Work task.
Filter the data for lines with the word "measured", then copy every line so identified.
### Available data ###
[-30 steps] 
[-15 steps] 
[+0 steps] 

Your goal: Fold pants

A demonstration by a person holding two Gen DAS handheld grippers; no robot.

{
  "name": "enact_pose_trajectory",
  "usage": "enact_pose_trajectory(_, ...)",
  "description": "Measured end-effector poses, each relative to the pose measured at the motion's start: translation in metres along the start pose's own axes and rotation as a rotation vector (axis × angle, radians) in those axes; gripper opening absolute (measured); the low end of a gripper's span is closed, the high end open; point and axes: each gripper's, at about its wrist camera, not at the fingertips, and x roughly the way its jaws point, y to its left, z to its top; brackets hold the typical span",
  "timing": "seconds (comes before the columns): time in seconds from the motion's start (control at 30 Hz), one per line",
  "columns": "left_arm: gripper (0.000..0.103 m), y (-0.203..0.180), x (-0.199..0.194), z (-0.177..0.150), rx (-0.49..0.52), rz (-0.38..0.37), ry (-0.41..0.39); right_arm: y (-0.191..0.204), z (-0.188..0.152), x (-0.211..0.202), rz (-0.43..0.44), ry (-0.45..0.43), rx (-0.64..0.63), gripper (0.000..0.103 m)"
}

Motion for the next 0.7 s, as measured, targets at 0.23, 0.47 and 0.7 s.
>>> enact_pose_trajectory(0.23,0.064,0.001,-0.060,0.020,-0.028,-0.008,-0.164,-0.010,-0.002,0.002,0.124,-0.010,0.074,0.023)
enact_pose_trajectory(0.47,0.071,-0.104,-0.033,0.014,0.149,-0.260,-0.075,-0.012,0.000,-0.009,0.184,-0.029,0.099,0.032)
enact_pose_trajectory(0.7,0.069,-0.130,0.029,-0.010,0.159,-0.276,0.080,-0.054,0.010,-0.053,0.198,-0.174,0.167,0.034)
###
Problem solution.
  "description": "Measured end-effector poses, each relative to the pose measured at the motion's start: translation in metres along the start pose's own axes and rotation as a rotation vector (axis × angle, radians) in those axes; gripper opening absolute (measured); the low end of a gripper's span is closed, the high end open; point and axes: each gripper's, at about its wrist camera, not at the fingertips, and x roughly the way its jaws point, y to its left, z to its top; brackets hold the typical span",
Motion for the next 0.7 s, as measured, targets at 0.23, 0.47 and 0.7 s.

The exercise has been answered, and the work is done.